Die Redaktion erklärt sich selbst

Falter & Meinung | Benedikt Narodoslawsky | aus FALTER 29/15 vom 15.07.2015

Wenn Florian Klenks Nasenflügel zu beben beginnen, weil der Geruch von Fährte in der Luft liegt. Wenn er in den Tagen darauf mit einem mysteriösen Blitzen in den Augen durch die Redaktion streicht. Wenn er im Flüsterton im kleinen Kreis ankündigt, er glaubt, er habe da eine Geschichte. Wenn er plötzlich mit einem Aktenordner in der Hand erscheint, den er nicht mehr loslässt, obwohl er ziemlich schwer ist. Wenn er schließlich beginnt, immer lauter zu sprechen, bis er in der großen Sitzung das Wort "Cover" hinausschießt. Dann, ja dann, erahnt man, dass es eine außergewöhnliche Geschichte sein muss, die Aufdecker Klenk da wieder ans Tageslicht bringen wird.
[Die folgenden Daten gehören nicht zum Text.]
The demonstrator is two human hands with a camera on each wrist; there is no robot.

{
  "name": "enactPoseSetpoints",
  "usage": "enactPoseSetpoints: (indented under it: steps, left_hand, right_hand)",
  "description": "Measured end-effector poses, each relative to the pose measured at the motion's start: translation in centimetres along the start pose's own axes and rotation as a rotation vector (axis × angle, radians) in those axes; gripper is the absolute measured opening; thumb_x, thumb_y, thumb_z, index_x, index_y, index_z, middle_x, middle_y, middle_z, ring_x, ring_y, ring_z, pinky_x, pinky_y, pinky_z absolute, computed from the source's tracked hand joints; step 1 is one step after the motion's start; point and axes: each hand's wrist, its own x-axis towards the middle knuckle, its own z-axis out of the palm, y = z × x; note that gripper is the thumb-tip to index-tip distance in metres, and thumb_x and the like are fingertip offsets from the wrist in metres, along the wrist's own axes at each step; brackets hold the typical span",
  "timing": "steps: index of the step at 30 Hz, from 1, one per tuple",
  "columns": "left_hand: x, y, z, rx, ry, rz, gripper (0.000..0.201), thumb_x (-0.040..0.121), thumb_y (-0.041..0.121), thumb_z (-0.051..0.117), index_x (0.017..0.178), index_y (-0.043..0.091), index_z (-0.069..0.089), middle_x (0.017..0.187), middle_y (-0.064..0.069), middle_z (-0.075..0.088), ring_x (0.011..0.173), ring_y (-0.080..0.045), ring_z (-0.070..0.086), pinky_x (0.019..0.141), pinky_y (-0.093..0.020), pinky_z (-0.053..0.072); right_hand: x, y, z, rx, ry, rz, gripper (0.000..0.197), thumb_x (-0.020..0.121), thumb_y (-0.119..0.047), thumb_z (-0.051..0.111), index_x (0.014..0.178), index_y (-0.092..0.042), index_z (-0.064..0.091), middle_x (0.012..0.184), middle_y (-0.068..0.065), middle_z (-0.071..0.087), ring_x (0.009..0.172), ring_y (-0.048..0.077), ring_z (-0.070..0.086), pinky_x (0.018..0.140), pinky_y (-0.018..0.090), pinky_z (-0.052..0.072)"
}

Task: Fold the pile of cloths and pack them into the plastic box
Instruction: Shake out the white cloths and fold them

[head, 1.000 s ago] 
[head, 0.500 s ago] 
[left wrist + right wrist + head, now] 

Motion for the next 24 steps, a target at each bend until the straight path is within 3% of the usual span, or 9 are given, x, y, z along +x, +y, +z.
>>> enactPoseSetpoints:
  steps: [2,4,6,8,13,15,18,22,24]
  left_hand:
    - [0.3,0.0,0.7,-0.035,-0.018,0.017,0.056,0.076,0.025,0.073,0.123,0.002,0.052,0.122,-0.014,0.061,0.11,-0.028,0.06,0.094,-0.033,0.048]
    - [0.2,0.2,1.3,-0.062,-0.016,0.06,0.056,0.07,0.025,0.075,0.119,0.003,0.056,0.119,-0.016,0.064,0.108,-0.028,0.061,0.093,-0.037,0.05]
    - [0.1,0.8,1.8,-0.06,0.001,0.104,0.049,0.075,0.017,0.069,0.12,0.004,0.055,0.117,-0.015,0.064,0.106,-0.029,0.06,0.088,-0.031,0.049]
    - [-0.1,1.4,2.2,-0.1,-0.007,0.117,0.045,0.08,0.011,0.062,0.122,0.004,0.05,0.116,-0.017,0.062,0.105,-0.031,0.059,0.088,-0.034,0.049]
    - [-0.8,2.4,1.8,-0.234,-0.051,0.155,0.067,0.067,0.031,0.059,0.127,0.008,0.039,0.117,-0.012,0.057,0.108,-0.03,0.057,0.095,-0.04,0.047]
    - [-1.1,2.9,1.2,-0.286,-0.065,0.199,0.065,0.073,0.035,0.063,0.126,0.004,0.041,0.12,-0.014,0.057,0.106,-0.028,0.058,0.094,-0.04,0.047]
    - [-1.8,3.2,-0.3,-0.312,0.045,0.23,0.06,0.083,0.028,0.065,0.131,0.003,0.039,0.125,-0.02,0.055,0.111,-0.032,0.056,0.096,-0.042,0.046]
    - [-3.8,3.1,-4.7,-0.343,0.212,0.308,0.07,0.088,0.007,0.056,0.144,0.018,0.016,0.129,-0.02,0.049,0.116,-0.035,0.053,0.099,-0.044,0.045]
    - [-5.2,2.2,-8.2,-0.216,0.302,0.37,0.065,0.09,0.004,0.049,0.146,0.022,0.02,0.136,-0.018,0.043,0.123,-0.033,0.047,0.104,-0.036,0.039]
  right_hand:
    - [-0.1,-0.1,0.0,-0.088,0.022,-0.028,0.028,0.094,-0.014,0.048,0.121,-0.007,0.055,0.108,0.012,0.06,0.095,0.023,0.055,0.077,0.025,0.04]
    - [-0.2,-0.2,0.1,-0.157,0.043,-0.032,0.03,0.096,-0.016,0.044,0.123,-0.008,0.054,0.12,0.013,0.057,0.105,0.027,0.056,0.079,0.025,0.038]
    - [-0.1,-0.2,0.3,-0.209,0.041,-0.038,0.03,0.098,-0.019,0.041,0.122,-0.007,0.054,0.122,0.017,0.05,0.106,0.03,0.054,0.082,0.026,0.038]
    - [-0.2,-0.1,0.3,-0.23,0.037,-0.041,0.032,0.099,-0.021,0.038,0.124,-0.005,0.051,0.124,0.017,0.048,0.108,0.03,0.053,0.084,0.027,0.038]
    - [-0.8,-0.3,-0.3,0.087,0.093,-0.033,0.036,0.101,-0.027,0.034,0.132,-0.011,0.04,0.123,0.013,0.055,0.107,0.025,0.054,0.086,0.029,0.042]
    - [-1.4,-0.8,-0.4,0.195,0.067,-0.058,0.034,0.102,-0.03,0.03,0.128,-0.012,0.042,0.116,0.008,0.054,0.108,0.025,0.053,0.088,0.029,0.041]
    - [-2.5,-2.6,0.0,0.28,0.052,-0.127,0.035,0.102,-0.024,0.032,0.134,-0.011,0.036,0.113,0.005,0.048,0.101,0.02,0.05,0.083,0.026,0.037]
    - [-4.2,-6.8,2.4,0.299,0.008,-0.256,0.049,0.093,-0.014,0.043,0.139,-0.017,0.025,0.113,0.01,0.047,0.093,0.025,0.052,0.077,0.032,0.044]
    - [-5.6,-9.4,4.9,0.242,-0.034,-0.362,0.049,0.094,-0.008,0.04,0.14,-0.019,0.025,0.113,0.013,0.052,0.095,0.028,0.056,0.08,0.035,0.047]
Diesmal geht es -Sie haben es wahrscheinlich eh schon auf dem Cover gesehen - um die Freiheitliche Partei Österreichs und um Geld. Aber, und das ist eine leise Prognose, diese Geschichte, die Sie im Falter als Erstes und am ausführlichsten lesen werden, wird in den nächsten Tagen ein Beben verursachen. Dafür braucht man keine speziellen Nasenflügel zu haben.

Ansonsten riecht es im Falter derzeit nach frischer Malerfarbe. Denn das Häuschen, in dem die Redaktion steht, wurde nicht nur außen angefärbelt (unten weinrot, oben blassgelb - Klaus Nüchtern und Nathalie Großschädl kennen sicher die exakten Farbbezeichnungen), sondern auch der Hauseingangsbereich wurde geweißelt. Wir sind die letzten Tage also öfter Leitern und Farbkübeln ausgewichen und über abgepickten Boden gelatscht. War unspannender als erwartet. Kaum der Rede wert. Wirklich.